[EXERCISE DESCRIPTION] Sort through the entries below and pull out lines containing the word "segment".

[PROVIDED RECORDS]
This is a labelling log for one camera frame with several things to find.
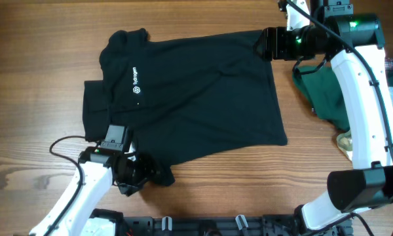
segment cable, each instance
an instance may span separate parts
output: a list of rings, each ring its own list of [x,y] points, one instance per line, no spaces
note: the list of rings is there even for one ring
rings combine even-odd
[[[351,215],[352,217],[357,217],[358,219],[360,219],[362,225],[365,227],[365,230],[367,230],[368,235],[369,235],[369,236],[374,236],[372,230],[369,228],[367,222],[365,222],[365,220],[364,220],[364,218],[362,218],[362,216],[360,216],[360,215],[357,214],[357,213],[351,213],[350,215]]]
[[[311,17],[309,14],[307,14],[305,11],[301,10],[295,3],[293,3],[291,0],[287,0],[287,4],[290,5],[292,8],[294,8],[298,13],[303,15],[305,18],[309,19],[311,22],[314,23],[315,26],[318,28],[326,31],[326,33],[330,34],[333,38],[338,40],[345,48],[349,49],[352,53],[354,53],[355,56],[358,57],[360,62],[364,65],[365,69],[367,70],[371,82],[373,83],[375,93],[377,94],[377,98],[379,100],[379,105],[380,105],[380,110],[383,116],[383,123],[384,123],[384,129],[386,130],[386,140],[387,140],[387,149],[390,152],[390,156],[393,161],[393,140],[392,140],[392,134],[390,131],[390,126],[388,124],[388,117],[387,117],[387,112],[386,112],[386,106],[383,101],[383,96],[381,94],[381,90],[379,88],[379,82],[376,79],[373,70],[369,67],[367,61],[364,59],[364,57],[351,45],[349,45],[342,37],[337,35],[335,32],[331,31],[329,28],[327,28],[325,25],[321,24],[319,21]]]
[[[54,223],[52,223],[52,225],[50,225],[50,227],[48,228],[48,230],[47,230],[47,232],[44,234],[44,236],[48,236],[48,235],[50,235],[50,234],[52,233],[52,231],[54,231],[54,229],[56,228],[56,226],[60,223],[60,220],[63,218],[64,214],[65,214],[65,213],[67,212],[67,210],[70,208],[71,204],[73,204],[74,200],[76,199],[77,195],[79,194],[79,192],[80,192],[80,190],[81,190],[81,188],[82,188],[82,186],[83,186],[83,180],[84,180],[84,179],[83,179],[83,171],[82,171],[80,165],[79,165],[77,162],[75,162],[73,159],[71,159],[70,157],[67,157],[67,156],[62,155],[62,154],[59,154],[59,153],[55,153],[55,152],[53,152],[53,150],[52,150],[52,148],[53,148],[57,143],[61,142],[62,140],[69,139],[69,138],[82,138],[82,139],[85,139],[85,137],[83,137],[83,136],[67,136],[67,137],[63,137],[63,138],[57,139],[55,142],[53,142],[53,143],[51,144],[51,146],[50,146],[50,150],[49,150],[49,151],[50,151],[50,153],[53,154],[54,156],[61,157],[61,158],[65,159],[65,160],[67,160],[67,161],[73,163],[73,164],[76,166],[77,170],[79,171],[80,180],[79,180],[79,183],[77,183],[77,188],[76,188],[76,190],[75,190],[73,196],[70,198],[70,200],[68,201],[67,205],[66,205],[66,206],[64,207],[64,209],[61,211],[61,213],[58,215],[58,217],[55,219]]]

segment wooden surface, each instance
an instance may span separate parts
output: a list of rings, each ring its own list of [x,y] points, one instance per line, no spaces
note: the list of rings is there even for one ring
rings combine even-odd
[[[27,233],[68,185],[74,167],[48,147],[84,134],[83,81],[102,79],[98,56],[112,33],[145,28],[152,41],[163,41],[286,23],[273,0],[0,0],[16,2],[49,4],[0,4],[0,235]],[[380,16],[393,57],[393,0],[353,3],[356,12]],[[98,207],[127,216],[258,216],[290,214],[319,196],[330,171],[352,165],[335,145],[337,131],[313,116],[295,89],[292,64],[272,63],[287,146],[247,147],[174,166],[173,186],[150,184],[129,198],[113,187]],[[57,150],[76,158],[85,145],[70,140]],[[364,216],[376,235],[391,232],[393,205]],[[356,235],[365,235],[357,220],[355,226]]]

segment logo on shirt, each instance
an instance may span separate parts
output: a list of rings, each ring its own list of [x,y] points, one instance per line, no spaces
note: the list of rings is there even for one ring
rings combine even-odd
[[[135,67],[132,68],[132,84],[133,85],[138,84],[138,72],[137,72],[137,68],[135,68]],[[132,89],[132,92],[139,94],[141,92],[141,89],[139,88],[139,86],[134,86],[134,88]]]

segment black cloth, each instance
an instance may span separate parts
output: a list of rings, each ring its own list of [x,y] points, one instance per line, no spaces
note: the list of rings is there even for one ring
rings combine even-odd
[[[261,30],[150,42],[118,31],[87,81],[86,139],[128,126],[138,151],[175,165],[220,151],[286,145],[271,63],[253,51]]]

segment green cloth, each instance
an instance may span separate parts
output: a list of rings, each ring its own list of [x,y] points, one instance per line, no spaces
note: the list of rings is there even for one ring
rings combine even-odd
[[[303,72],[314,68],[302,66],[299,70]],[[387,77],[388,86],[393,87],[393,72],[388,73]],[[298,77],[293,74],[293,81],[320,119],[330,121],[341,130],[349,130],[342,90],[332,68],[323,67],[316,73]]]

[EXPECTED OUTPUT]
segment cable, each instance
segment wooden surface, each instance
segment logo on shirt, each instance
segment black cloth, each instance
segment green cloth, each instance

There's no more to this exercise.